**EXERCISE GOAL**: This task calls for copying each line below that contains "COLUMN".

**INFORMATION SHOWN**:
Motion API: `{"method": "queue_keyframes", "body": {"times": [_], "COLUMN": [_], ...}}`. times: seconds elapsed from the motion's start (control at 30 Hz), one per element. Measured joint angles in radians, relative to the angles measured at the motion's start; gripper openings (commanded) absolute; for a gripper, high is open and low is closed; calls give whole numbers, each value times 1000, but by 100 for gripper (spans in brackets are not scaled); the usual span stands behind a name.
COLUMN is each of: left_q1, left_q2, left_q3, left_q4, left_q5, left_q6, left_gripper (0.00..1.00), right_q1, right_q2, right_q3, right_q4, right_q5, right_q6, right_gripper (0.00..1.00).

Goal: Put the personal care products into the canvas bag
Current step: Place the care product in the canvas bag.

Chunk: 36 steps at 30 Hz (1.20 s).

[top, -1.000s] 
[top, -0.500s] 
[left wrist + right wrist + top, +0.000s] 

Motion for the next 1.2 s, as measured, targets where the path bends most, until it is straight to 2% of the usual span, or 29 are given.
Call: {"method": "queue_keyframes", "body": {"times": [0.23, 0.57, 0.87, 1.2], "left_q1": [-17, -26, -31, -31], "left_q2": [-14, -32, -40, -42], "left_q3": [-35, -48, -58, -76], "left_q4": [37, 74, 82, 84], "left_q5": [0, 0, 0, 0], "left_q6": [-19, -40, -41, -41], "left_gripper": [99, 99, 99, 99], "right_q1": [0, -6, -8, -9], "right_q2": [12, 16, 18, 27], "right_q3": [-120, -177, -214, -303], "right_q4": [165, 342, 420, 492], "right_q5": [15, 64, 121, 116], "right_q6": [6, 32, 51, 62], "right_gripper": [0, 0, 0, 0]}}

**ANSWER**:
Motion API: `{"method": "queue_keyframes", "body": {"times": [_], "COLUMN": [_], ...}}`. times: seconds elapsed from the motion's start (control at 30 Hz), one per element. Measured joint angles in radians, relative to the angles measured at the motion's start; gripper openings (commanded) absolute; for a gripper, high is open and low is closed; calls give whole numbers, each value times 1000, but by 100 for gripper (spans in brackets are not scaled); the usual span stands behind a name.
COLUMN is each of: left_q1, left_q2, left_q3, left_q4, left_q5, left_q6, left_gripper (0.00..1.00), right_q1, right_q2, right_q3, right_q4, right_q5, right_q6, right_gripper (0.00..1.00).

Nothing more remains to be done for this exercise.